> **Task to carry out**
Each record below should be reproduced as it is written, with pictures left out entirely.

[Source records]
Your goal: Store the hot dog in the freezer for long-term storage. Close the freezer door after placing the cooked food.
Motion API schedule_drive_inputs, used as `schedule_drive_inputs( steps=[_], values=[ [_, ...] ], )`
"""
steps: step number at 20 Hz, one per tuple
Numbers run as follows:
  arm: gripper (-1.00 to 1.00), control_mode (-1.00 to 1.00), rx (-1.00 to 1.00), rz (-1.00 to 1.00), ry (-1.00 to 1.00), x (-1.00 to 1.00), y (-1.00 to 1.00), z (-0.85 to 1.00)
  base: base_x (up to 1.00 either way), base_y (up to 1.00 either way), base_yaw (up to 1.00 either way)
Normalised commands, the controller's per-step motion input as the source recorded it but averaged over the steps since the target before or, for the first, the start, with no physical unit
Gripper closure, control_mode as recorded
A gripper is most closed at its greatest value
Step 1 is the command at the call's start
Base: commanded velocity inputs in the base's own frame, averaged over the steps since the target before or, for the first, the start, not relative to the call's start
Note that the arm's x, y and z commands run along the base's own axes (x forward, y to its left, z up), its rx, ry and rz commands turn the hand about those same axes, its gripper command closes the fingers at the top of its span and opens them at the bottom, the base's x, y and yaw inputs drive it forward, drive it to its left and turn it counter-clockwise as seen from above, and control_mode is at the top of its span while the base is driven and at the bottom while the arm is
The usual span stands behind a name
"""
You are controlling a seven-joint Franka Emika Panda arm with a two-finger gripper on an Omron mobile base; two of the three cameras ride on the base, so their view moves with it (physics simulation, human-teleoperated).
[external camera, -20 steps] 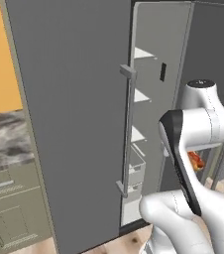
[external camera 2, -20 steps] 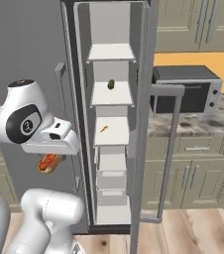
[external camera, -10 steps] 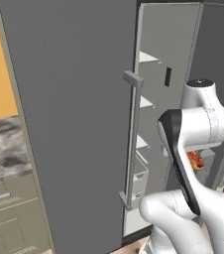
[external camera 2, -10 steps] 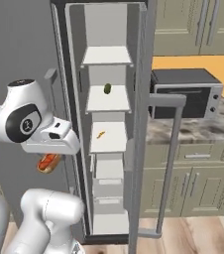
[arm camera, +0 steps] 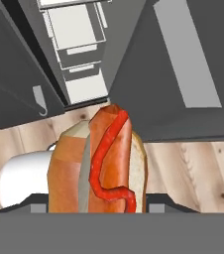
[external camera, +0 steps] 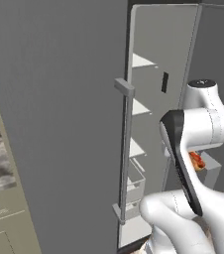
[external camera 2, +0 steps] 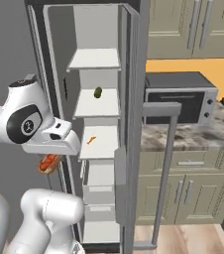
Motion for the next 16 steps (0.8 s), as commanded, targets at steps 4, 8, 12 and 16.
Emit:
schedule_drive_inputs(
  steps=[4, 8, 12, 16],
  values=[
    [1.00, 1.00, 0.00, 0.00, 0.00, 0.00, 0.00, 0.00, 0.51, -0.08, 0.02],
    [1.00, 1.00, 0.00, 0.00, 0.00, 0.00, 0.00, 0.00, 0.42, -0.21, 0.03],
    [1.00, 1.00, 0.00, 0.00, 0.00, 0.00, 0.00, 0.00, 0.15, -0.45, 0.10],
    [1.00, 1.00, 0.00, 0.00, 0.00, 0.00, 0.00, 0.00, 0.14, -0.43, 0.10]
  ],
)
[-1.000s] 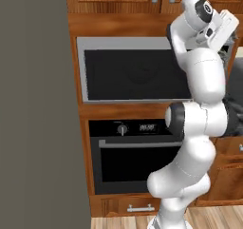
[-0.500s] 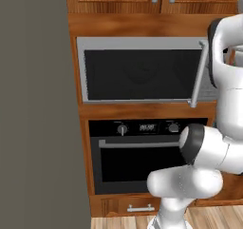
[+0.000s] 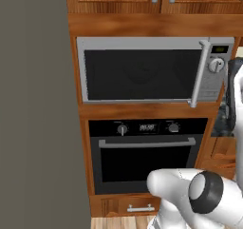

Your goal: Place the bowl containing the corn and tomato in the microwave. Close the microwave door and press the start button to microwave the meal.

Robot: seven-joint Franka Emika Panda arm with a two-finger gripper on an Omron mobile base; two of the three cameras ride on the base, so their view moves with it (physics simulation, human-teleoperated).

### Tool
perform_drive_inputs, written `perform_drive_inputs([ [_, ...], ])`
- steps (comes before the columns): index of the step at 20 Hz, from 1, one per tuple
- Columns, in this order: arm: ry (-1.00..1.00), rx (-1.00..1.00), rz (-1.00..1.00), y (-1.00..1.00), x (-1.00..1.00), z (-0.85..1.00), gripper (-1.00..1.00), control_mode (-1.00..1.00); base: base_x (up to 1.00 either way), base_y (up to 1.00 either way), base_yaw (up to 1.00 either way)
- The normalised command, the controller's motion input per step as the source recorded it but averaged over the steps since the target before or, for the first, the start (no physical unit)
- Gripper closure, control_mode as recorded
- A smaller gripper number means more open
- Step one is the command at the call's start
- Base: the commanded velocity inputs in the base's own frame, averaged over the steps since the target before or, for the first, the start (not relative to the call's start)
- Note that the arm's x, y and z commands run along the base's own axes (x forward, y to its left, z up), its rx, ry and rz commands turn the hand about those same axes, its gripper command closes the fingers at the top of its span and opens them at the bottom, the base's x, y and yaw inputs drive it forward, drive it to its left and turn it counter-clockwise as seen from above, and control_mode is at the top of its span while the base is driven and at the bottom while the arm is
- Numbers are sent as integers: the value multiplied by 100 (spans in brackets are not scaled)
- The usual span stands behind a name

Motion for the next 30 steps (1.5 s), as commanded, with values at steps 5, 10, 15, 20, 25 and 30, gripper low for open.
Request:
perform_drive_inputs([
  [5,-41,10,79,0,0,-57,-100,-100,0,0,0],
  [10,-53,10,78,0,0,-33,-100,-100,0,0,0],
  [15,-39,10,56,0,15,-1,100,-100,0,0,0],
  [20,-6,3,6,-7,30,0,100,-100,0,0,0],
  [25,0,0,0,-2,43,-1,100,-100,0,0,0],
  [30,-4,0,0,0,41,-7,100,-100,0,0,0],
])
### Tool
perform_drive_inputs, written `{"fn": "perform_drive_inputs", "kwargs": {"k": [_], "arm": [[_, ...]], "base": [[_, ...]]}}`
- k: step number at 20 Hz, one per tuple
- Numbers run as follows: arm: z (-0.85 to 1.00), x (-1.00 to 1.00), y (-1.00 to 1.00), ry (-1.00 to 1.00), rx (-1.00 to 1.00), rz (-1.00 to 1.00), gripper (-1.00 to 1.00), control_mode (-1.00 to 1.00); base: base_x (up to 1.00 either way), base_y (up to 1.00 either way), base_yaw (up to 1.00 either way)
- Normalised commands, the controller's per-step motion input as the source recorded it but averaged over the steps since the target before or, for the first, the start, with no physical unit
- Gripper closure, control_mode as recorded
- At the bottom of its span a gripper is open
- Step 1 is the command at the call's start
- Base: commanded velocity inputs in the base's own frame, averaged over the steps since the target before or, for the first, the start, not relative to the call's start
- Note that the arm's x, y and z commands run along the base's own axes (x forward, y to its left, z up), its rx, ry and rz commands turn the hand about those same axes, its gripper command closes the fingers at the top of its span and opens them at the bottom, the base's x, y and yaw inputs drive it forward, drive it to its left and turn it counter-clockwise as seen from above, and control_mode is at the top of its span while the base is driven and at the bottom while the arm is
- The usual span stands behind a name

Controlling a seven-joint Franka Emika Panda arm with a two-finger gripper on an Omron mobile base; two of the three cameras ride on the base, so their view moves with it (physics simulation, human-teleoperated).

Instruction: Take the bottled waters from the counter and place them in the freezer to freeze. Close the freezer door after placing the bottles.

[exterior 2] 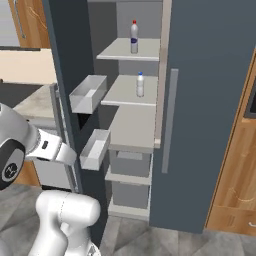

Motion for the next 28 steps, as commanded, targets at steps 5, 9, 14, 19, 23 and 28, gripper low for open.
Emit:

> **Answer to the problem**
Your goal: Store the hot dog in the freezer for long-term storage. Close the freezer door after placing the cooked food.
Motion API schedule_drive_inputs, used as `schedule_drive_inputs( steps=[_], values=[ [_, ...] ], )`
"""
steps: step number at 20 Hz, one per tuple
Numbers run as follows:
  arm: gripper (-1.00 to 1.00), control_mode (-1.00 to 1.00), rx (-1.00 to 1.00), rz (-1.00 to 1.00), ry (-1.00 to 1.00), x (-1.00 to 1.00), y (-1.00 to 1.00), z (-0.85 to 1.00)
  base: base_x (up to 1.00 either way), base_y (up to 1.00 either way), base_yaw (up to 1.00 either way)
Normalised commands, the controller's per-step motion input as the source recorded it but averaged over the steps since the target before or, for the first, the start, with no physical unit
Gripper closure, control_mode as recorded
A gripper is most closed at its greatest value
Step 1 is the command at the call's start
Base: commanded velocity inputs in the base's own frame, averaged over the steps since the target before or, for the first, the start, not relative to the call's start
Note that the arm's x, y and z commands run along the base's own axes (x forward, y to its left, z up), its rx, ry and rz commands turn the hand about those same axes, its gripper command closes the fingers at the top of its span and opens them at the bottom, the base's x, y and yaw inputs drive it forward, drive it to its left and turn it counter-clockwise as seen from above, and control_mode is at the top of its span while the base is driven and at the bottom while the arm is
The usual span stands behind a name
"""
You are controlling a seven-joint Franka Emika Panda arm with a two-finger gripper on an Omron mobile base; two of the three cameras ride on the base, so their view moves with it (physics simulation, human-teleoperated).
[external camera, -20 steps] 
[external camera 2, -20 steps] 
[external camera, -10 steps] 
[external camera 2, -10 steps] 
[arm camera, +0 steps] 
[external camera, +0 steps] 
[external camera 2, +0 steps] 
Motion for the next 16 steps (0.8 s), as commanded, targets at steps 4, 8, 12 and 16.
Emit:
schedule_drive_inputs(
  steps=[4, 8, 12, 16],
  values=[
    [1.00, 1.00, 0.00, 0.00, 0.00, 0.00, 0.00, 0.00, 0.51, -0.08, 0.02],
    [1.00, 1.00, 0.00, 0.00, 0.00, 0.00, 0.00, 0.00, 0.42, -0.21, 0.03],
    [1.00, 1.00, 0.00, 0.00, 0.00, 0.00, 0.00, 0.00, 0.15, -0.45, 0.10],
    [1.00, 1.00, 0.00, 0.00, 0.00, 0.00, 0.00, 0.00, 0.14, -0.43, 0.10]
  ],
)
[-1.000s] 
[-0.500s] 
[+0.000s] 

Your goal: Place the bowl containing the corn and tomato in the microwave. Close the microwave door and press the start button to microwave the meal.

Robot: seven-joint Franka Emika Panda arm with a two-finger gripper on an Omron mobile base; two of the three cameras ride on the base, so their view moves with it (physics simulation, human-teleoperated).

### Tool
perform_drive_inputs, written `perform_drive_inputs([ [_, ...], ])`
- steps (comes before the columns): index of the step at 20 Hz, from 1, one per tuple
- Columns, in this order: arm: ry (-1.00..1.00), rx (-1.00..1.00), rz (-1.00..1.00), y (-1.00..1.00), x (-1.00..1.00), z (-0.85..1.00), gripper (-1.00..1.00), control_mode (-1.00..1.00); base: base_x (up to 1.00 either way), base_y (up to 1.00 either way), base_yaw (up to 1.00 either way)
- The normalised command, the controller's motion input per step as the source recorded it but averaged over the steps since the target before or, for the first, the start (no physical unit)
- Gripper closure, control_mode as recorded
- A smaller gripper number means more open
- Step one is the command at the call's start
- Base: the commanded velocity inputs in the base's own frame, averaged over the steps since the target before or, for the first, the start (not relative to the call's start)
- Note that the arm's x, y and z commands run along the base's own axes (x forward, y to its left, z up), its rx, ry and rz commands turn the hand about those same axes, its gripper command closes the fingers at the top of its span and opens them at the bottom, the base's x, y and yaw inputs drive it forward, drive it to its left and turn it counter-clockwise as seen from above, and control_mode is at the top of its span while the base is driven and at the bottom while the arm is
- Numbers are sent as integers: the value multiplied by 100 (spans in brackets are not scaled)
- The usual span stands behind a name

Motion for the next 30 steps (1.5 s), as commanded, with values at steps 5, 10, 15, 20, 25 and 30, gripper low for open.
Request:
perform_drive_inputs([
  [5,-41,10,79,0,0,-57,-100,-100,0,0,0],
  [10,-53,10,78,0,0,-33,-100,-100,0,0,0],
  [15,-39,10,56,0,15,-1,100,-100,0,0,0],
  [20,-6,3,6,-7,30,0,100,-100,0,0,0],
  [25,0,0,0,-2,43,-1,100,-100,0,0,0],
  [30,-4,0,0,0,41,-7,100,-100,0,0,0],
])
### Tool
perform_drive_inputs, written `{"fn": "perform_drive_inputs", "kwargs": {"k": [_], "arm": [[_, ...]], "base": [[_, ...]]}}`
- k: step number at 20 Hz, one per tuple
- Numbers run as follows: arm: z (-0.85 to 1.00), x (-1.00 to 1.00), y (-1.00 to 1.00), ry (-1.00 to 1.00), rx (-1.00 to 1.00), rz (-1.00 to 1.00), gripper (-1.00 to 1.00), control_mode (-1.00 to 1.00); base: base_x (up to 1.00 either way), base_y (up to 1.00 either way), base_yaw (up to 1.00 either way)
- Normalised commands, the controller's per-step motion input as the source recorded it but averaged over the steps since the target before or, for the first, the start, with no physical unit
- Gripper closure, control_mode as recorded
- At the bottom of its span a gripper is open
- Step 1 is the command at the call's start
- Base: commanded velocity inputs in the base's own frame, averaged over the steps since the target before or, for the first, the start, not relative to the call's start
- Note that the arm's x, y and z commands run along the base's own axes (x forward, y to its left, z up), its rx, ry and rz commands turn the hand about those same axes, its gripper command closes the fingers at the top of its span and opens them at the bottom, the base's x, y and yaw inputs drive it forward, drive it to its left and turn it counter-clockwise as seen from above, and control_mode is at the top of its span while the base is driven and at the bottom while the arm is
- The usual span stands behind a name

Controlling a seven-joint Franka Emika Panda arm with a two-finger gripper on an Omron mobile base; two of the three cameras ride on the base, so their view moves with it (physics simulation, human-teleoperated).

Instruction: Take the bottled waters from the counter and place them in the freezer to freeze. Close the freezer door after placing the bottles.

[exterior 2] 

Motion for the next 28 steps, as commanded, targets at steps 5, 9, 14, 19, 23 and 28, gripper low for open.
Emit:

No further output is expected.